EXERCISE OBJECTIVE |
A verbatim transcript of the lines below, starting at the first and ending with the one that holds "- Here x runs", is what should be produced.

- - -

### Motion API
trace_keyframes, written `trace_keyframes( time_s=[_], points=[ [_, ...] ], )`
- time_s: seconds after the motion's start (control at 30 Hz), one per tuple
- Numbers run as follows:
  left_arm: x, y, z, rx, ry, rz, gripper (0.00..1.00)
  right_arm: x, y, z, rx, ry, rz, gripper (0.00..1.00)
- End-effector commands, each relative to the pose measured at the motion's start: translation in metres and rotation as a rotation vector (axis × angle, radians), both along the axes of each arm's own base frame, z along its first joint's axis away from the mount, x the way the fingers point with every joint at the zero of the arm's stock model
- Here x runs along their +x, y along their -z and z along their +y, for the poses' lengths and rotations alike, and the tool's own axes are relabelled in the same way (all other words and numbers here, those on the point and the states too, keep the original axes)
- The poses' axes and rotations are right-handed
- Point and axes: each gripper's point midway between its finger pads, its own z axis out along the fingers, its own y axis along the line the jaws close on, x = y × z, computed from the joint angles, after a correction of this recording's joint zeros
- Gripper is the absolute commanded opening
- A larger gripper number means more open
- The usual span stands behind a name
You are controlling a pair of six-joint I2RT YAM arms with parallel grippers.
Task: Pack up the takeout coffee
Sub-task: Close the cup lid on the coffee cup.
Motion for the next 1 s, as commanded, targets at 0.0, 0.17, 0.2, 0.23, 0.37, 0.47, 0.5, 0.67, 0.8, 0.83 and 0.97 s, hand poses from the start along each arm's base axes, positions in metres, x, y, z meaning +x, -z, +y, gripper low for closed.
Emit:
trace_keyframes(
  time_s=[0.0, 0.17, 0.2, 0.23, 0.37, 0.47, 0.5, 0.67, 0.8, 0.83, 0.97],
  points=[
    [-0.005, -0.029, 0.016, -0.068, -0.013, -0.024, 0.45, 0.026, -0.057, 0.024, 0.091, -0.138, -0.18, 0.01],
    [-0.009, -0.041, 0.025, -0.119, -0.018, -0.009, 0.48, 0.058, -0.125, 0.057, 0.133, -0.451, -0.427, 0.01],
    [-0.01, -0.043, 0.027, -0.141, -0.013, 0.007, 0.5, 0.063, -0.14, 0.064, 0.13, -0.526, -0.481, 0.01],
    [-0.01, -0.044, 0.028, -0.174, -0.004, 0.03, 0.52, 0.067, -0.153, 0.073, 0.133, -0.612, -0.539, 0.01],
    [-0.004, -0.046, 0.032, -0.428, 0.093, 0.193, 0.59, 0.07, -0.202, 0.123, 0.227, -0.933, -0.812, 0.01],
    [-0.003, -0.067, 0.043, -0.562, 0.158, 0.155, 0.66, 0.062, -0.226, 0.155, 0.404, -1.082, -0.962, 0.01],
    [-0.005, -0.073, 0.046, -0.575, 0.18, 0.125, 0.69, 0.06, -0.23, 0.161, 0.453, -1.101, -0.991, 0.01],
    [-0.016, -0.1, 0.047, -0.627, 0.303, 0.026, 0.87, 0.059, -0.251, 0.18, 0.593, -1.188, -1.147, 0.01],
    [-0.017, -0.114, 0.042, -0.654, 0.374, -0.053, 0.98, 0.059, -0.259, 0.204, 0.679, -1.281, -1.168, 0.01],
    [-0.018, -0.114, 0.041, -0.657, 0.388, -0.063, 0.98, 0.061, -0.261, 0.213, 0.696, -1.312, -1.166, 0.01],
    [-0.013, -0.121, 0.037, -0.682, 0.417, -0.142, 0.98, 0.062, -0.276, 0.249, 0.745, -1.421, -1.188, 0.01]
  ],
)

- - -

RESPONSE TO THE TASK |
### Motion API
trace_keyframes, written `trace_keyframes( time_s=[_], points=[ [_, ...] ], )`
- time_s: seconds after the motion's start (control at 30 Hz), one per tuple
- Numbers run as follows:
  left_arm: x, y, z, rx, ry, rz, gripper (0.00..1.00)
  right_arm: x, y, z, rx, ry, rz, gripper (0.00..1.00)
- End-effector commands, each relative to the pose measured at the motion's start: translation in metres and rotation as a rotation vector (axis × angle, radians), both along the axes of each arm's own base frame, z along its first joint's axis away from the mount, x the way the fingers point with every joint at the zero of the arm's stock model
- Here x runs along their +x, y along their -z and z along their +y, for the poses' lengths and rotations alike, and the tool's own axes are relabelled in the same way (all other words and numbers here, those on the point and the states too, keep the original axes)

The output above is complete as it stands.